A total of 333 Ae. albopictus specimens were collected, including 136 females. Among those, 32 were obviously engorged (Table 2). The origin of the blood-meal was detected in 71.9% of them and was as follows: 46.8% of Ae. albopictus fed on humans, 15.7% on poultry, 6.3% on cats and 3.1% on dogs, suggesting that Ae. albopictus is preferentially anthropophilic (Fisher’s exact test: p < 0.05). All tested blood-meals came from a single host i.e., no mixed blood-meal was detected.

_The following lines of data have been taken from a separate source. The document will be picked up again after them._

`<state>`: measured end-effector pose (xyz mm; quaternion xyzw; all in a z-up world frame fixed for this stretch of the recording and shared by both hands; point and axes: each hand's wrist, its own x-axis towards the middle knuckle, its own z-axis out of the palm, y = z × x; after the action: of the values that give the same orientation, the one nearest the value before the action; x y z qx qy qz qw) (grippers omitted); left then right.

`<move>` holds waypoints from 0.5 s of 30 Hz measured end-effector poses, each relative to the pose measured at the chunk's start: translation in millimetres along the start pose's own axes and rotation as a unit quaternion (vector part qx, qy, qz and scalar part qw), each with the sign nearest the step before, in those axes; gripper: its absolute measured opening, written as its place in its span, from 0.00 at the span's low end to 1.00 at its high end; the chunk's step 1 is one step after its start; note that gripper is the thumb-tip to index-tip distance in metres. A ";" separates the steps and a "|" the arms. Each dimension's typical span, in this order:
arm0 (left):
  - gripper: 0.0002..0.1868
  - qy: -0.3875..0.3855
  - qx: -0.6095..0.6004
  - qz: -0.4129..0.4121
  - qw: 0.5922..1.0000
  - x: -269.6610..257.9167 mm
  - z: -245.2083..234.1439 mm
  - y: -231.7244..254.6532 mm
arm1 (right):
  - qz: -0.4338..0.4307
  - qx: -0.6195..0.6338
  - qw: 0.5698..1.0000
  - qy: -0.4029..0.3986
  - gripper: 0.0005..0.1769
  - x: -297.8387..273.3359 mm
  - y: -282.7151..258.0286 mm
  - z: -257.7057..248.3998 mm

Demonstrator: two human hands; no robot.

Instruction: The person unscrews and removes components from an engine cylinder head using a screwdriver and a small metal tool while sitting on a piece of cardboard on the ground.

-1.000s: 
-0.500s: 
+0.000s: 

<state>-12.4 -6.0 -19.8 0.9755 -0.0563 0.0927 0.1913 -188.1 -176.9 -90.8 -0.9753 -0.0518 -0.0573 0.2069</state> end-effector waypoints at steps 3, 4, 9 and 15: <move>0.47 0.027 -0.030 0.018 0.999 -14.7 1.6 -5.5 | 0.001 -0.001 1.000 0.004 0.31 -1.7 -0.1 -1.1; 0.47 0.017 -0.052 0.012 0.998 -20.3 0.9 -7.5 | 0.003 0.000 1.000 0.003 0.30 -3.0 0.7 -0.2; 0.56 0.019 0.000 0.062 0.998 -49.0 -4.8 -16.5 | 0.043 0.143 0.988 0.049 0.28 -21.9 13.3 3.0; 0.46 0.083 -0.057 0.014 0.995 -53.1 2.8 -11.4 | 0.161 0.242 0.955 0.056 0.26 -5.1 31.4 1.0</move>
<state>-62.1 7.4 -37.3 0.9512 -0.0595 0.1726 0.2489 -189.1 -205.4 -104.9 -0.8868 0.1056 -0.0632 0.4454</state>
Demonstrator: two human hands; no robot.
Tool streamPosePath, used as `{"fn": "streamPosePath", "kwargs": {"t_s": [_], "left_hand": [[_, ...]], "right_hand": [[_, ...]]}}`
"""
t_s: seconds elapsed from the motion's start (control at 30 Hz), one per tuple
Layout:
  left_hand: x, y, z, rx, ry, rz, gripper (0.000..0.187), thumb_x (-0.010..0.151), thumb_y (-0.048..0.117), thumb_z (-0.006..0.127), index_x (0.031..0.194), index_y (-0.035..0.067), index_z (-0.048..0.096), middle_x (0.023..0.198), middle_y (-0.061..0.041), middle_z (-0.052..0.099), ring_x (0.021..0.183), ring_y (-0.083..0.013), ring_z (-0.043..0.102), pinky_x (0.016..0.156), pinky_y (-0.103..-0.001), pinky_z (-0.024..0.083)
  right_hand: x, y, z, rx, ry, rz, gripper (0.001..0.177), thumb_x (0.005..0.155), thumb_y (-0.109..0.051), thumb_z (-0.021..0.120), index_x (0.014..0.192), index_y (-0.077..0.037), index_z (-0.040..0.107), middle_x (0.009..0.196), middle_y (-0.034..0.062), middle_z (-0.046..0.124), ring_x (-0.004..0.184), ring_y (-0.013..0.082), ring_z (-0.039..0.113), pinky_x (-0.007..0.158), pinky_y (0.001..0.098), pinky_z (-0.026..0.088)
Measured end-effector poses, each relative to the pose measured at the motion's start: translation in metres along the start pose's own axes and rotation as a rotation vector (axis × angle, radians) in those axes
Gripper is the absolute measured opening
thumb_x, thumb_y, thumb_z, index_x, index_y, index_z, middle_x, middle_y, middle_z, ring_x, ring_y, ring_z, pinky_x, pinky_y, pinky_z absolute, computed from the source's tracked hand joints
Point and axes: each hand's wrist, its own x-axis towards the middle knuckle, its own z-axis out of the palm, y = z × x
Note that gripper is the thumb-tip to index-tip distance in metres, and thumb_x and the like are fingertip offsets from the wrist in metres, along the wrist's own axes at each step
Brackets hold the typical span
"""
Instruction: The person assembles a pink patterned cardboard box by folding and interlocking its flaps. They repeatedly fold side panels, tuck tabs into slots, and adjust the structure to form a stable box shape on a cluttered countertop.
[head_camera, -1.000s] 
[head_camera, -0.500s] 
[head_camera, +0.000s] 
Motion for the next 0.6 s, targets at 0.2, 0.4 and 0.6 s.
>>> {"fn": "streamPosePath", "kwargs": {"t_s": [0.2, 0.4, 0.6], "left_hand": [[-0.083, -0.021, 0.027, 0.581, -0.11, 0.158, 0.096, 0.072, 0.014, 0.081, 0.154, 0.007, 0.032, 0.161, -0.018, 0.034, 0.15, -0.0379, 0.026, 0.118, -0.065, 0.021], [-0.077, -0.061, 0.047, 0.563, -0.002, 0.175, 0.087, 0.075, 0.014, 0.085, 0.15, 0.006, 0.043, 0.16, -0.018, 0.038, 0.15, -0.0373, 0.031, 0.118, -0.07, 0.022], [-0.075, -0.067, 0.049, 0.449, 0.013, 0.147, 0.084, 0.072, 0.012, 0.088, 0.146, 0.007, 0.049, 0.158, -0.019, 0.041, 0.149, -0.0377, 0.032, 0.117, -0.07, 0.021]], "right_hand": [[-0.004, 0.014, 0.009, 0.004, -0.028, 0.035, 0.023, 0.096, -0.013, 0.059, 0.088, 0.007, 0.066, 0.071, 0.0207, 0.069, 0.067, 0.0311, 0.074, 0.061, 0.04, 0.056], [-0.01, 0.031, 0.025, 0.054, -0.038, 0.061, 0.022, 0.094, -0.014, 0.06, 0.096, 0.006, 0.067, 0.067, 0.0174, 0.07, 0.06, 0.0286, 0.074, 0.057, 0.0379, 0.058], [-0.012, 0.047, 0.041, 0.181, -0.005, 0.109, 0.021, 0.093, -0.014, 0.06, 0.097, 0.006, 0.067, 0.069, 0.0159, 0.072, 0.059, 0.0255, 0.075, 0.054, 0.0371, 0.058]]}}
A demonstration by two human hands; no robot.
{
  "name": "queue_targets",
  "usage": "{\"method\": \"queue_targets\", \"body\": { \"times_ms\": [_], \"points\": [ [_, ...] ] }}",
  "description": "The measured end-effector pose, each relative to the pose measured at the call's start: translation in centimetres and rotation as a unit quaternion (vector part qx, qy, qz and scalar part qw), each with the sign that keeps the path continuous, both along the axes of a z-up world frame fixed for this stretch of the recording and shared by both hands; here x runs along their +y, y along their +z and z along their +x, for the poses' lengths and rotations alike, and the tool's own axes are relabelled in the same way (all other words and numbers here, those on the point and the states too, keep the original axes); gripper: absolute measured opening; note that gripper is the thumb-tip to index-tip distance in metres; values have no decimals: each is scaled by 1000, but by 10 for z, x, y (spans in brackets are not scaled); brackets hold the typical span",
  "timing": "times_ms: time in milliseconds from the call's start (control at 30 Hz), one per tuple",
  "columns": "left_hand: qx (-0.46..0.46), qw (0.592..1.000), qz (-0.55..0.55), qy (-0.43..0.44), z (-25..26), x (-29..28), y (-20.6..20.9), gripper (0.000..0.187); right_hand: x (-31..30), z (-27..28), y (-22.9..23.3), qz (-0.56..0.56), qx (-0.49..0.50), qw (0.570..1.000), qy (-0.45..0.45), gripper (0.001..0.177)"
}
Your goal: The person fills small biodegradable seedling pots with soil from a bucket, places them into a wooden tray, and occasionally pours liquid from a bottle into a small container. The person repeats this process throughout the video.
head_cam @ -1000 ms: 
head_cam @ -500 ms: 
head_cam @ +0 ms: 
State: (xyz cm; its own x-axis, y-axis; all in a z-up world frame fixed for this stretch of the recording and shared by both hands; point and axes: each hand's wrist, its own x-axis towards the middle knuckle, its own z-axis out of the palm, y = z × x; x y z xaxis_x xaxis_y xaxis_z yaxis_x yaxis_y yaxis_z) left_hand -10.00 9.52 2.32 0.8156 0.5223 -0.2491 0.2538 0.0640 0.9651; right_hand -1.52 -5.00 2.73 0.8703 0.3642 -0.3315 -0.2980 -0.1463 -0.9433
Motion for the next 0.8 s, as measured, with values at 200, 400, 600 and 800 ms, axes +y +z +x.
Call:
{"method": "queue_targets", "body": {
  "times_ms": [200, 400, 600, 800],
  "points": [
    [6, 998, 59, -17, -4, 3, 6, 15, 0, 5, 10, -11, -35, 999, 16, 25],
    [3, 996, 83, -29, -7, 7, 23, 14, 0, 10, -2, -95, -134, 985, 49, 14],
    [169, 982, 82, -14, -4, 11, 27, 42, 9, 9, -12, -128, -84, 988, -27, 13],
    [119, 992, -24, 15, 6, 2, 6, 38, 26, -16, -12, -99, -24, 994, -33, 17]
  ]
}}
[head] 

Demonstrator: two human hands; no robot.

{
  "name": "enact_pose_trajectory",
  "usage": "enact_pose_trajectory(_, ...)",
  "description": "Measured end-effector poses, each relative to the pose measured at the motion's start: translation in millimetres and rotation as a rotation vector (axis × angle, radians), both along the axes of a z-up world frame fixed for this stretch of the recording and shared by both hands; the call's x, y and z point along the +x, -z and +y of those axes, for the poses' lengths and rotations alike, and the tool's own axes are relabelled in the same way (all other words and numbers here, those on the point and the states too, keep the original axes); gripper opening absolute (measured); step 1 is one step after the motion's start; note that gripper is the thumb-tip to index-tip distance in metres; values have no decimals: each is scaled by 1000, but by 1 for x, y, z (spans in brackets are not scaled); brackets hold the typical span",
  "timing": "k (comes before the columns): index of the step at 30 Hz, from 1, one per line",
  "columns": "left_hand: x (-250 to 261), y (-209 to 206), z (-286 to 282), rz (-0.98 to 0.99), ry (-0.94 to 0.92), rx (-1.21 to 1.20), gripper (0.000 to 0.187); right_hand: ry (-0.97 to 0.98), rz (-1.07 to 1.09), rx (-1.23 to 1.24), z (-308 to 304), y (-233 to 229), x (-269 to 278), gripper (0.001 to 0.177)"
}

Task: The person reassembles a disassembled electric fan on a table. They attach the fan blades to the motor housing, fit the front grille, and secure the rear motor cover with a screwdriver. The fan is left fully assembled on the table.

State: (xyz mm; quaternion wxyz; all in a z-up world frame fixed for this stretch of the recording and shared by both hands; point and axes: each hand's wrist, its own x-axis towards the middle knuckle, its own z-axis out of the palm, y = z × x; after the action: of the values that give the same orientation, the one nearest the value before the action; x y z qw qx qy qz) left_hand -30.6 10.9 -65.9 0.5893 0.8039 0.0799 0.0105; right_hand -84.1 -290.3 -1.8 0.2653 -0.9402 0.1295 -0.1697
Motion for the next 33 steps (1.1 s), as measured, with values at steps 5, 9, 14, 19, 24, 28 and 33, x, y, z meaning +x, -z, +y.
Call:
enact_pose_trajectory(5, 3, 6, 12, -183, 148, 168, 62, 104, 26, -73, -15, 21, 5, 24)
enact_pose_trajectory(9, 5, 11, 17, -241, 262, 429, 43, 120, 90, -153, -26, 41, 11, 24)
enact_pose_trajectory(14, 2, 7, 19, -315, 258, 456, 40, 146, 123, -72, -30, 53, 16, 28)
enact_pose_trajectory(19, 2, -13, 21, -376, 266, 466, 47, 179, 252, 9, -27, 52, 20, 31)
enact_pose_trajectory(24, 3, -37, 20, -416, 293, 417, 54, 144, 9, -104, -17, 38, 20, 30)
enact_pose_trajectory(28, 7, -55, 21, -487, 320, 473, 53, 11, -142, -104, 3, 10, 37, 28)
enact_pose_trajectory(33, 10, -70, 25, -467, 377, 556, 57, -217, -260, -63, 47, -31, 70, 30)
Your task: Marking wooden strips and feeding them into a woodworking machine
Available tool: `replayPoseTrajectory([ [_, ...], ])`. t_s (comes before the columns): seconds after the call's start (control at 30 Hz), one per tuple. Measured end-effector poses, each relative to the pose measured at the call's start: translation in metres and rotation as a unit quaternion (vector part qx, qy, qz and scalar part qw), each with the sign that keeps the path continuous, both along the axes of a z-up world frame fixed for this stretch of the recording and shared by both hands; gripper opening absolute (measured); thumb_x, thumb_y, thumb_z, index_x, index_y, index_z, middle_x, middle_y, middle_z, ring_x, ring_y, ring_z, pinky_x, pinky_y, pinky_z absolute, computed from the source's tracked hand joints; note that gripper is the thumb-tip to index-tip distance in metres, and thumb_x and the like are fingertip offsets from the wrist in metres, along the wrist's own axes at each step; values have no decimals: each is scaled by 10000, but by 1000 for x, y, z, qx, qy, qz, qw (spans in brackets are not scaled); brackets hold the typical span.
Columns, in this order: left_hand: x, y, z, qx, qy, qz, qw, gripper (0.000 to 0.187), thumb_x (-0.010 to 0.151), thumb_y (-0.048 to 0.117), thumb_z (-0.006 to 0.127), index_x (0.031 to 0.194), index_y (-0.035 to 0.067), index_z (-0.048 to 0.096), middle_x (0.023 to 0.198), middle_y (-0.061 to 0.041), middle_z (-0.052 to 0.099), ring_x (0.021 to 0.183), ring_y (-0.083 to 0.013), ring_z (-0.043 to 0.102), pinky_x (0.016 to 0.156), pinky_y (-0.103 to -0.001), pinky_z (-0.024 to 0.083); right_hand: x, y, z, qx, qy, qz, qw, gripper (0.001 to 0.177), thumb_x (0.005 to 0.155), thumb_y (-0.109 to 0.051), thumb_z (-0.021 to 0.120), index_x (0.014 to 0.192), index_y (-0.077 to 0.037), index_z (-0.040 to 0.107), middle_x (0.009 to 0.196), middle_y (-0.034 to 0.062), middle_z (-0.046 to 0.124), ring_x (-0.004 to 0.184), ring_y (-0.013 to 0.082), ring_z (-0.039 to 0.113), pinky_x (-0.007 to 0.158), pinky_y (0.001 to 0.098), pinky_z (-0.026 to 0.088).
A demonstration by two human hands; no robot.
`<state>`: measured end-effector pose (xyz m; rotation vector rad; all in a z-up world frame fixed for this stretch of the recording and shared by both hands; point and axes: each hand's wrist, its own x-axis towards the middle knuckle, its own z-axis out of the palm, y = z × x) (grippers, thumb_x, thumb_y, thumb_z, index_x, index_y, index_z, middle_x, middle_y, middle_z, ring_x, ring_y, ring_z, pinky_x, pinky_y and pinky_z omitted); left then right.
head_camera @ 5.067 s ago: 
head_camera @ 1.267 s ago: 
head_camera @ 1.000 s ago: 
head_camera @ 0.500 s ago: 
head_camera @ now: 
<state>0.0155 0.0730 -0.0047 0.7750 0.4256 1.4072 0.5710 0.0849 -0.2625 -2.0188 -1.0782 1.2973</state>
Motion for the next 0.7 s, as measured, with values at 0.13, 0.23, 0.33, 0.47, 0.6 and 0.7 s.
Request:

The alignment of the sequences corresponding to the three mitochondrial genes cytb, COI and ND5 from two specimens originating from each of the 6 localities sampled revealed no sequence polymorphism. Consequently, only specimens from one locality, Sarba, were considered for the phylogenetic analysis. The Lebanese Ae. albopictus sequences are identical to sequences obtained from specimens circulating in France, Madagascar and USA and La Providence (La Reunion). They were distantly related to the Asian and Brazilian specimens included in this study, which formed a distinct subgroup on the phylogenetic tree (Figure 2).